I found all of these pots out in the old milking shed, discarded there by the former owners.  After cleaning them up, I decided to transplant all of my strawberries from the garden into the pots and set them by the front door.  Last year the strawberries didn't do so well in our garden; they got choked out by weeds and eaten by slugs.  So far, the strawberry plants are loving the pots and are growing like crazy.  They all now have flowers and tiny strawberries forming.  


This lovely magenta tulip was planted by the former owners. We've been here almost three years, and this is the first year we've seen it bloom.  I've been watering this particular flowerbed regularly - almost daily, since it gets the full heat of the sun all day long here.  I guess it just needed a little water to coax out the bloom!


More strawberries in a pot by the side door.  I'm amazed at how many beautiful clay pots got left here for us.


And check out my tomato plants! They are growing in the Corral, which is our TV room.  This window gets hot sun most of the day.  I started these plants from seeds and then put them under lights, but now that they are bigger, they will have to make do with just the sun, since they no longer fit under the lights. I've also got hot peppers and flowers in little pots there in the window.


Alongside the house in the sunny section of the flowerbed I planted wheat.  The wheat berries were some that I'd purchased from Bobs Red Mill - you know, the kind that are for eating.  The package says that these can be sprouted, and they are actually the part of the wheat that you can plant.  And so I planted about half of the bag of wheat berries out there.  They are already sprouting.  I've also got quinoa and wildflowers planted in that area.


The rhubarb has been doing fantastic and so we made rhubarb jam using Pomona's Pectin.  Yum, it was so good, I had a hard time stopping myself from eating a whole jar of it.  If spring had a flavor, I think it would be rhubarb.

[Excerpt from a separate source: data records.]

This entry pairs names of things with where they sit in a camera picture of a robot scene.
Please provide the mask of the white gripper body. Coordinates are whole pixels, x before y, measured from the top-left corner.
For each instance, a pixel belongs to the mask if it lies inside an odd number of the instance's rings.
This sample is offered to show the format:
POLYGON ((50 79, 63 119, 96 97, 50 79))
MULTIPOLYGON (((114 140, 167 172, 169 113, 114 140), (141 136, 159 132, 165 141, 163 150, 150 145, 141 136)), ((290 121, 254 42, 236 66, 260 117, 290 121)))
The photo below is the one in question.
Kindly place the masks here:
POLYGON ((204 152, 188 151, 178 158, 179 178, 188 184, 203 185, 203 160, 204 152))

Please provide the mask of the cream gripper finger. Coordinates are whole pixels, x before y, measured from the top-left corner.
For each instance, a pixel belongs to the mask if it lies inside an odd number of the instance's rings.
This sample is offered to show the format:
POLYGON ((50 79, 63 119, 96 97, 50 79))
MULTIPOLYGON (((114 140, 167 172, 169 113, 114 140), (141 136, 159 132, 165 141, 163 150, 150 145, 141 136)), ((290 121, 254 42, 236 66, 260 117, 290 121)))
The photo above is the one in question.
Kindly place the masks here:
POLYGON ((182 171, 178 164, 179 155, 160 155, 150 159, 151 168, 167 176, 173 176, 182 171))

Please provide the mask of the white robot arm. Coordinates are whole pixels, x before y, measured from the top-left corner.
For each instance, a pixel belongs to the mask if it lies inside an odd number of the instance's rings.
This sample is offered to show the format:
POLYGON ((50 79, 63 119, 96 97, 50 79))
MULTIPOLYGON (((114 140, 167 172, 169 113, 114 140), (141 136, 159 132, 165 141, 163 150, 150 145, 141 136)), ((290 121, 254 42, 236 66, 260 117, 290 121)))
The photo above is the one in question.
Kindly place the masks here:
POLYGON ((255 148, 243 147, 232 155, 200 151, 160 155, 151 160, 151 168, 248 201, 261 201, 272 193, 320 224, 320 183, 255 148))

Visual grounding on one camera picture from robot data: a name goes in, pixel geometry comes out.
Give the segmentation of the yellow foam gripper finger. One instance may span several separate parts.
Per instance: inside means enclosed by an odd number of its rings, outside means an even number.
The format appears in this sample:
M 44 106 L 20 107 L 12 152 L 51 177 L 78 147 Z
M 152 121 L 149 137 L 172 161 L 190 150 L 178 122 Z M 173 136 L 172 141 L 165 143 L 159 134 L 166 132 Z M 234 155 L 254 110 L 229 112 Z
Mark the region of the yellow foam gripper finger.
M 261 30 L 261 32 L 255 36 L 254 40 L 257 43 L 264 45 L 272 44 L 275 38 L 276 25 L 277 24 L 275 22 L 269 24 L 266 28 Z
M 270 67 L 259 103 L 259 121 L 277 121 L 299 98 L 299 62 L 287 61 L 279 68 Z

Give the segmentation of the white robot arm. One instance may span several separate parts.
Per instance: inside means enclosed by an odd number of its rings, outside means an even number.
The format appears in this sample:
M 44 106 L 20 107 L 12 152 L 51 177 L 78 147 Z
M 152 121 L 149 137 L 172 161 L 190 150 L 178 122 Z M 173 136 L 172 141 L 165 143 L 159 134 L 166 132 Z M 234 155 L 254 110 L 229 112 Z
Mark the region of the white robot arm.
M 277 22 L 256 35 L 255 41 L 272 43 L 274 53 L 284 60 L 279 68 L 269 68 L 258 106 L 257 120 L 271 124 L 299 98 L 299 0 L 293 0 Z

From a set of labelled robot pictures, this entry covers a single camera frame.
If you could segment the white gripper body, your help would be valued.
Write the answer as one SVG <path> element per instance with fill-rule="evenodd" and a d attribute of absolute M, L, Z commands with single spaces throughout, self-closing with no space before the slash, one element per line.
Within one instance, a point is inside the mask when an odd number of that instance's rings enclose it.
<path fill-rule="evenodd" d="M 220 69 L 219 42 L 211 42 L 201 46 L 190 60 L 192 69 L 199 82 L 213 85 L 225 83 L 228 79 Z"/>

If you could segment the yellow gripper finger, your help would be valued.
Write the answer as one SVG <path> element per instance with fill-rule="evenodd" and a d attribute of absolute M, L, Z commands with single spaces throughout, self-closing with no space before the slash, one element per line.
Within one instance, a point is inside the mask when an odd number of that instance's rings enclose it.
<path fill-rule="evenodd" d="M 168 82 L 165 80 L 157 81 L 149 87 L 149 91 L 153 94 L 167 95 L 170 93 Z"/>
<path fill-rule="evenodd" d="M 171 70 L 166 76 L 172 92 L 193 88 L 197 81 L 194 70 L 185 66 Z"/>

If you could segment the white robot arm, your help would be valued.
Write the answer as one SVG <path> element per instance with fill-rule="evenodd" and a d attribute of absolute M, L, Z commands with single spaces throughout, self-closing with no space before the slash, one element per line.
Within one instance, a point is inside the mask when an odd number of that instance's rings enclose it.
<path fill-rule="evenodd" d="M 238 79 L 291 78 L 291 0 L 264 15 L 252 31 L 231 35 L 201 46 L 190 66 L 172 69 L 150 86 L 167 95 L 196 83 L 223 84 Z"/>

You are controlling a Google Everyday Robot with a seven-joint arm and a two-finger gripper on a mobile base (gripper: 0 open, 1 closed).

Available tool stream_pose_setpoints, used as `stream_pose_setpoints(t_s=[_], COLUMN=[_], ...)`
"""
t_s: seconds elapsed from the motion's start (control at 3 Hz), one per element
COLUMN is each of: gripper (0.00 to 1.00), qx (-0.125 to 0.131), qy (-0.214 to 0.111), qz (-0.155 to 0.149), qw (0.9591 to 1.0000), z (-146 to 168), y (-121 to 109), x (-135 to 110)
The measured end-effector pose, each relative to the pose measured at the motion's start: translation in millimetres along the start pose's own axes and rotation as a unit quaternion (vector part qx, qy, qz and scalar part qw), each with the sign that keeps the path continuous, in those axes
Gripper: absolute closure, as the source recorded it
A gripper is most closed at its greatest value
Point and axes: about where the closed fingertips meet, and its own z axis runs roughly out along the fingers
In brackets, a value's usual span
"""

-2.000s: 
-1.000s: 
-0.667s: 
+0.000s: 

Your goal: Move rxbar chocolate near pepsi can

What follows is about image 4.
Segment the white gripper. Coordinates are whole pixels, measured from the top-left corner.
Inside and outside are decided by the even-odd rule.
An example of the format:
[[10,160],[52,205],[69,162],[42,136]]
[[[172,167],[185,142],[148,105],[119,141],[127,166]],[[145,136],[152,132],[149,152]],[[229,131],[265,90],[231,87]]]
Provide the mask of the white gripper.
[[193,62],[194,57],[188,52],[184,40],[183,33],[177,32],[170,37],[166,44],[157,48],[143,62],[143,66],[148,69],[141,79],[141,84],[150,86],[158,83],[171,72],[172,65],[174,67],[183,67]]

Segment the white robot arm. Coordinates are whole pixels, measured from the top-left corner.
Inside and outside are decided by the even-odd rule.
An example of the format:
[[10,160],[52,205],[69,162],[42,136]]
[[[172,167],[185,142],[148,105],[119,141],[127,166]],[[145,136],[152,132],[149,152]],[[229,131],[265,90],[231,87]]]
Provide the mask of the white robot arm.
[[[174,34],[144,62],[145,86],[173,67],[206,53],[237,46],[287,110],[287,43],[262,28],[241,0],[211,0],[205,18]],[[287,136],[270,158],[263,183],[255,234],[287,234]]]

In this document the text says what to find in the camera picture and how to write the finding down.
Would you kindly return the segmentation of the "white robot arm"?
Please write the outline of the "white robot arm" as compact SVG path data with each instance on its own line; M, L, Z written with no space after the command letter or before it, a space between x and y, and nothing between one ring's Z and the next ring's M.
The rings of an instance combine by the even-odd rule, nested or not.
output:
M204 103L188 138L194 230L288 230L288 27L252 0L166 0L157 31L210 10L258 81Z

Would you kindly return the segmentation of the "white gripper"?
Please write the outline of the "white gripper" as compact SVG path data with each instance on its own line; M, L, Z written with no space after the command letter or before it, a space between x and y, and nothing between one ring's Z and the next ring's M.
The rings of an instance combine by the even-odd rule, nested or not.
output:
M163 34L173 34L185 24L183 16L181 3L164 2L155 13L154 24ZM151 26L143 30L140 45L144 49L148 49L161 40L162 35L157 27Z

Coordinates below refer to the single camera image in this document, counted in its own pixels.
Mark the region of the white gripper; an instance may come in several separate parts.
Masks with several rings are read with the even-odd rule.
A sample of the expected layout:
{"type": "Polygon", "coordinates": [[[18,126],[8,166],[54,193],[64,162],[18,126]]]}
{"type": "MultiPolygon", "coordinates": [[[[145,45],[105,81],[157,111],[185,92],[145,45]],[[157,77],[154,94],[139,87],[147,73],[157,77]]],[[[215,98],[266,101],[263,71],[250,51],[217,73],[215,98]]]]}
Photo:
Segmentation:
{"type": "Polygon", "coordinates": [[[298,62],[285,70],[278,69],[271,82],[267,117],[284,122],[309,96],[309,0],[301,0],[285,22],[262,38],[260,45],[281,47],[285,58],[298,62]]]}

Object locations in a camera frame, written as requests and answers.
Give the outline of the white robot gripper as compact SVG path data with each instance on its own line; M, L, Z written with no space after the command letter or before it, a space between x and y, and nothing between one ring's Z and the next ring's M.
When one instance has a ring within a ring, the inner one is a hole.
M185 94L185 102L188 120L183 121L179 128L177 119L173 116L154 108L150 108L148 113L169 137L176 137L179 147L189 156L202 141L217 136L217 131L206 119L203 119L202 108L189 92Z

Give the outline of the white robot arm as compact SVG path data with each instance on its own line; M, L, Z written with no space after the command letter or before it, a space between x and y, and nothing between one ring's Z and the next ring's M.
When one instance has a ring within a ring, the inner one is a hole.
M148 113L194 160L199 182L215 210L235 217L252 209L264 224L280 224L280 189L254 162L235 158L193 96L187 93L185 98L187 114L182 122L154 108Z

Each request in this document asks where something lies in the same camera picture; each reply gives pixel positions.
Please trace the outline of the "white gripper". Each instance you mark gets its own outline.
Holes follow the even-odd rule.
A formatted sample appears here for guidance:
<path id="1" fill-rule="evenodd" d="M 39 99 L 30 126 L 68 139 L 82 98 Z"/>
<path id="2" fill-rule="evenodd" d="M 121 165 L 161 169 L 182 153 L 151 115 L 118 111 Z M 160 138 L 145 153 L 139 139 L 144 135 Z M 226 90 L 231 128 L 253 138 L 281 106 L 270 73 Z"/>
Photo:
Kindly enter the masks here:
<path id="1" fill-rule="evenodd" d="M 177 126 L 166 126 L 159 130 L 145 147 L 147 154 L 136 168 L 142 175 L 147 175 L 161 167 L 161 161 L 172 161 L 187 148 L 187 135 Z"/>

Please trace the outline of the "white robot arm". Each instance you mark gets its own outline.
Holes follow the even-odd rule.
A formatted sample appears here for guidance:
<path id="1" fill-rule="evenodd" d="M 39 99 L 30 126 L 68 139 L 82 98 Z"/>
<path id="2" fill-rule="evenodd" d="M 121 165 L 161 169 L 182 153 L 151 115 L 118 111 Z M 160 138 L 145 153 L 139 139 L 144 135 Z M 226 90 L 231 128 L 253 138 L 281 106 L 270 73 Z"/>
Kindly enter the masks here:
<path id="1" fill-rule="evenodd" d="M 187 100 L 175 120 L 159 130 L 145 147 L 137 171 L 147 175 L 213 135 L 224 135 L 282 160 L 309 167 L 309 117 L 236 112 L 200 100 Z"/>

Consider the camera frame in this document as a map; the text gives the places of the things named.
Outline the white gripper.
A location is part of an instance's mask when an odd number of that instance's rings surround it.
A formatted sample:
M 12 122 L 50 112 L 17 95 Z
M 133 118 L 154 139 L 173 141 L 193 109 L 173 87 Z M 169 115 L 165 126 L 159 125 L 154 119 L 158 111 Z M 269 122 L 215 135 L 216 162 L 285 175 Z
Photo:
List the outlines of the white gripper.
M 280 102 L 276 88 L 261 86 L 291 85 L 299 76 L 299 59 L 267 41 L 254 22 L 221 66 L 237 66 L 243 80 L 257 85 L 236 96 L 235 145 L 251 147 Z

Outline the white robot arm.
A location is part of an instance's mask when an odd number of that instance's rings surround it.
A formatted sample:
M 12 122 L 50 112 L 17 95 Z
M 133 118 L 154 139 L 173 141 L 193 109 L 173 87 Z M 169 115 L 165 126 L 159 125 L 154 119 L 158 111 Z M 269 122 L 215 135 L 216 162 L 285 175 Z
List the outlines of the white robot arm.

My husband has refused to let me use the new riding mower.  He says it is his therapy to mow the yard out in the sunshine.  I don't mind, and he does seem to enjoy it.  The grass has been growing so quickly that it needs to be mowed often.  


My kombucha home brew has been fantastic.  I had a batch the other day that fizzed up so much it looked like beer.  The latest second fermentation that I did was with a syrup I invented and threw together on a whim, using powdered ginger and turmeric, along with sugar and water.  After the syrup cooked down for a while, I let it cool and poured it into the bottles with the kombucha.  The syrup added amazing flavor and caused the brew to become even more carbonated.


We also celebrated our daughter's birthday recently. Somehow we instinctively found ourselves putting the party hats on this way -- it just seemed to go with the times.


Hope you are all doing well and finding ways to keep busy and entertained. Stay safe!